We as a college community must also stand up for our liberal arts roots and values—as we have already done in our decision to give undocumented students the same consideration as any other student applicants.
Today’s refugees are our sisters and brothers; this is a humanitarian crisis that concerns us all.
We want to be cognizant of the fact that many members of the Vassar community are first- or second-generation arrivals themselves.
Many among us are also children, grandchildren or great-grandchildren of refugees of earlier periods; fleeing famine, war or political or religious persecution: 19th Century Pogroms in Russia; Nazi persecution of Jews, socialists and alleged “social outsiders” in the 1930s and 40s; refugees that arrived in the U.S. as a result of the Soviet crackdown after the 1956 Hungarian Revolution, and the 1956 Cuban Revolution; the 1970s arrival from Vietnam; the 1980s influx of Russian Jews from the former Soviet Union; the refugees arriving in the 1990s from Rwanda and then later Sudan; and the many who have come and are still coming to the U.S. to escape poverty and violence in Central America and Mexico.
So, what can we do, here at Vassar? We can offer immediate and practical support to the refugees, particularly in the area of education.
For example, some universities in Germany and Great Britain have made it possible for refugees to matriculate to complete their degrees even before they have completed the asylum process.
In Germany, university education is free, but in Great Britain, where university and college tuition is substantial, the University of Warwick has pledged 10 full scholarships for refugees for the next academic year, and 10 more for the year after.
Others, such as the University of Leipzig in Germany, are developing online platforms to connect refugee scholars with colleagues in their fields in Europe and the U.S.
The University of Basel in Switzerland, together with the International Red Cross in Geneva, is developing an online educational platform to allow students trapped in camps in the Middle East or Africa to complete their education via the digital classroom.
Students at these universities are also joining forces; offering language classes, care for unaccompanied minors, assistance in the asylum process, and developing all sorts of grass roots networks of volunteer work.
We have reached out to President Cappy Hill and Jon Chenette, the Dean of the Faculty, to develop plans of how Vassar can be counted among those in higher education willing to help.
We are now reaching out to our students, and student groups to start a campus-wide conversation. We would like to hear from you how Vassar students and existing student organizations could be part of a larger international effort to alleviate this incredible suffering.

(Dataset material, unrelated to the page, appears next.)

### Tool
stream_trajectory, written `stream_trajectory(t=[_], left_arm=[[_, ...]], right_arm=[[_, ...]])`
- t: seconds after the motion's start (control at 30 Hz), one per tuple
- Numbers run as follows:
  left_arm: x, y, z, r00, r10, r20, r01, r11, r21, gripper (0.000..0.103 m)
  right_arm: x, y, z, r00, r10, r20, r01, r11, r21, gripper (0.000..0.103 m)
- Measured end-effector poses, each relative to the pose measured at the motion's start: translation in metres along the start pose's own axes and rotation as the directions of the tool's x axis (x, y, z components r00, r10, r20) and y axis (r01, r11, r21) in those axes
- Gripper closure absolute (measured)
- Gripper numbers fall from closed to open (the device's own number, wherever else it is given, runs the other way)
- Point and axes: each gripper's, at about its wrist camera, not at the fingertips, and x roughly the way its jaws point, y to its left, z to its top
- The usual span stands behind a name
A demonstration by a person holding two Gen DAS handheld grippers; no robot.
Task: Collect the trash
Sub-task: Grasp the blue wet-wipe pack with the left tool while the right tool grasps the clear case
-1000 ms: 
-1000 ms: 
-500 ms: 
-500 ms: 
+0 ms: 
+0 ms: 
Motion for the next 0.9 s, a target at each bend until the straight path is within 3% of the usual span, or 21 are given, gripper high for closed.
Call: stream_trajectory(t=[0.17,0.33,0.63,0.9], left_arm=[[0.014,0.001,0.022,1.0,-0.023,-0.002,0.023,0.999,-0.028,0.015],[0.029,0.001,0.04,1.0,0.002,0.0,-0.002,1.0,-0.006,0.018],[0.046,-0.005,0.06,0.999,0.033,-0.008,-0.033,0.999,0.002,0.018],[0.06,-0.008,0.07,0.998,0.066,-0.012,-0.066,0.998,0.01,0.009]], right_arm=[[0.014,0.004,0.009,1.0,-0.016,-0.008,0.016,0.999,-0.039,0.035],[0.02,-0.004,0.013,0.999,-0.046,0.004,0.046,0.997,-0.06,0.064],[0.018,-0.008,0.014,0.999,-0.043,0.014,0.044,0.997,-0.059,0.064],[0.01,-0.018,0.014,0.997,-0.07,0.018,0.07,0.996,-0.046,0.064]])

As a starting point for our conversation, we have organized a panel for Thursday, Oct. 8, 2015 in Rocky 300 at 5:30 PM on the refugee crisis and invited Mariya Nikolova, International Studies major of the Vassar class of 2007.
Mariya (Mimi) is the editor of the International Review of the Red Cross, working at the International Red Cross in Geneva. She has traveled widely to refugee camps and will be able to educate us about the scope of the crisis and explore with us what we as citizens of the world can do.

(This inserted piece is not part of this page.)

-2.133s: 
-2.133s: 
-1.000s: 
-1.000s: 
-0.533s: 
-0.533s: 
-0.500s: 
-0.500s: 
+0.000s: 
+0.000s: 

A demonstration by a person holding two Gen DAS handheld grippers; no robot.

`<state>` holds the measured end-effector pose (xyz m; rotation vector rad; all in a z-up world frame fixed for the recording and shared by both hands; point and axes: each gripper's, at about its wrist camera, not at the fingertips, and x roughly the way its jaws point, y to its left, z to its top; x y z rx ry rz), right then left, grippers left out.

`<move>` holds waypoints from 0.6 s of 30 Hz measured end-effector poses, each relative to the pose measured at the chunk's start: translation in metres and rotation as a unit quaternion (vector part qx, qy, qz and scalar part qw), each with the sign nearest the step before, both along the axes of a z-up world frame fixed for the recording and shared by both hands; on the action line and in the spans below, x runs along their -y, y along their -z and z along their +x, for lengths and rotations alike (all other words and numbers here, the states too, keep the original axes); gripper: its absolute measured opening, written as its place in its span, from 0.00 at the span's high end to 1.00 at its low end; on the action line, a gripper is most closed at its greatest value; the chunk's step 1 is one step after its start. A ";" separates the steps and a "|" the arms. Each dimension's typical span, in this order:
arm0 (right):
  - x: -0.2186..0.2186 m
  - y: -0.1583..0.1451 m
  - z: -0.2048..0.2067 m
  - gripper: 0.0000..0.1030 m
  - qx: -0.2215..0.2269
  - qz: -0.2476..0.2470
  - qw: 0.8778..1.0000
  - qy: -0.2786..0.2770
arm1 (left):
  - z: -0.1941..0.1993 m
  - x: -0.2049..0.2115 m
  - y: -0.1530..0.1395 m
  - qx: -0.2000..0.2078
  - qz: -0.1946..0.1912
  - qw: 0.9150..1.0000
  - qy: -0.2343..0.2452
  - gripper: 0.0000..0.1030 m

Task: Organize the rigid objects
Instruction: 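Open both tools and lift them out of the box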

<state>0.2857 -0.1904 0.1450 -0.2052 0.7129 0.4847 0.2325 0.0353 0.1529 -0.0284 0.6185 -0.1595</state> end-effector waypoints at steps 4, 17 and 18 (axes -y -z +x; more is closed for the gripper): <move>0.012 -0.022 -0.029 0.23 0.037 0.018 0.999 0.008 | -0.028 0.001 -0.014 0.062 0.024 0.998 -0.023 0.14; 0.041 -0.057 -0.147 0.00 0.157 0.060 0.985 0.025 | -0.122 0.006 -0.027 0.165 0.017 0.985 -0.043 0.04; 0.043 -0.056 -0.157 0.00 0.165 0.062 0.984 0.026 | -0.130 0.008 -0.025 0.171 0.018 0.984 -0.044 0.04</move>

If you want to contribute to this conversation or get involved, please visit our Facebook page: Vassar College: Solidarity with Refugees (www. facebook.com/VCSolidarity).

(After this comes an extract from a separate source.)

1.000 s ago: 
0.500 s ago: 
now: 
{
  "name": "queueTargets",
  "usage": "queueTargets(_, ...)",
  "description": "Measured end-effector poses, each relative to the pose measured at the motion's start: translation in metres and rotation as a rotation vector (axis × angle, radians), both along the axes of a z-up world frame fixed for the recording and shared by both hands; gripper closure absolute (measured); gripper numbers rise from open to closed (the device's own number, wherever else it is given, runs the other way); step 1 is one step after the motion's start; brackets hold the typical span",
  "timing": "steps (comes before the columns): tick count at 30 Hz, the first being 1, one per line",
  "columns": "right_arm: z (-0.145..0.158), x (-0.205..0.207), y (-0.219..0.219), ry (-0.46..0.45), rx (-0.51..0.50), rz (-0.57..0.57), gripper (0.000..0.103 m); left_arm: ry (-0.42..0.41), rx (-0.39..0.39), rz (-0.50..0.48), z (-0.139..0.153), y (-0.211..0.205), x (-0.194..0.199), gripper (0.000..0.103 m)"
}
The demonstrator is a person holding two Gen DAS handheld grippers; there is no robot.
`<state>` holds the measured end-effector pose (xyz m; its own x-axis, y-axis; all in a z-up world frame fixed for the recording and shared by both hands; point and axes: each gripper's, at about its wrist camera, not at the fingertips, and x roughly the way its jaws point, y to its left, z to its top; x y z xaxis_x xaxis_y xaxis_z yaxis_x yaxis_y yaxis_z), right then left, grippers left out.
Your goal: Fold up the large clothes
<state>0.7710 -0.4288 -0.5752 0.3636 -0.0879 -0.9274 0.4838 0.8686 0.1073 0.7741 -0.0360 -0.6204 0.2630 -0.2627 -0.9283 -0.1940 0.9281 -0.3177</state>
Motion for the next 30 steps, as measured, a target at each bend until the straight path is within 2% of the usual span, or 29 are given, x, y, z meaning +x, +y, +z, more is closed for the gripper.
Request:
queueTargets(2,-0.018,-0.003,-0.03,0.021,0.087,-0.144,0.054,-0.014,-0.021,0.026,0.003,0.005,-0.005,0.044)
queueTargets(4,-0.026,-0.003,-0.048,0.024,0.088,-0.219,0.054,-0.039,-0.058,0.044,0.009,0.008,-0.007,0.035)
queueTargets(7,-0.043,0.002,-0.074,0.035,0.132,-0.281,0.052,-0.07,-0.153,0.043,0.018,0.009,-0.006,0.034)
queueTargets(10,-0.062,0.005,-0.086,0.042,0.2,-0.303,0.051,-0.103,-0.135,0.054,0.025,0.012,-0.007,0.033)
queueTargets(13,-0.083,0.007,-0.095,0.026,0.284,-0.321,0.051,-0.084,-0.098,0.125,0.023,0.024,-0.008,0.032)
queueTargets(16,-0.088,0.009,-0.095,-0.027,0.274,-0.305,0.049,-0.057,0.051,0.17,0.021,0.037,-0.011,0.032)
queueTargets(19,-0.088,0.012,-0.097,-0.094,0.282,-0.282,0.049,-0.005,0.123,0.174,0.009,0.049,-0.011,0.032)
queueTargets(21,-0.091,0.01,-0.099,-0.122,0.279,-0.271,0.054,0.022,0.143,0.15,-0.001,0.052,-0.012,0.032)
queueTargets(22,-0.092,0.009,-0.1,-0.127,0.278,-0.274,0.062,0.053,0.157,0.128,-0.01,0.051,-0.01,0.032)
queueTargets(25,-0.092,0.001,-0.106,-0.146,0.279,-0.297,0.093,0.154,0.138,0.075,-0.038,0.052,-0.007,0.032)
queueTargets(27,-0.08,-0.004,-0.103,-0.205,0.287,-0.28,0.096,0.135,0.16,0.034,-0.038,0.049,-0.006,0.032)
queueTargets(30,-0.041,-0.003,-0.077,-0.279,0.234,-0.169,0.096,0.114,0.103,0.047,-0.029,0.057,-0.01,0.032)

Never Again! We cannot fail these migrants and refugees.
“Brutality of ISIS in Afghanistan”? ISIS is not in Afghanistan. Eritrea? Myanmar? Connection to Syrian refugee crisis is where? Lebanon hospitable to Syrian refugees? Read a newspaper. Used to be that freshman wrote silly, stoned, turgid essays like this and got Cs for them. Now the faculty write them. Way to go Vassar!
The refugee crisis is upon us, and anyone with a conscience can see that Western governments and institutions must do more.
Harder to talk about is the role of the US in creating this chaos in the Middle East. From our military invasions and arms shipment to dictators to our unqualified support for apartheid Israel, our government deserves much of the blame. Maybe we should start talking about empire and its horrendous consequences.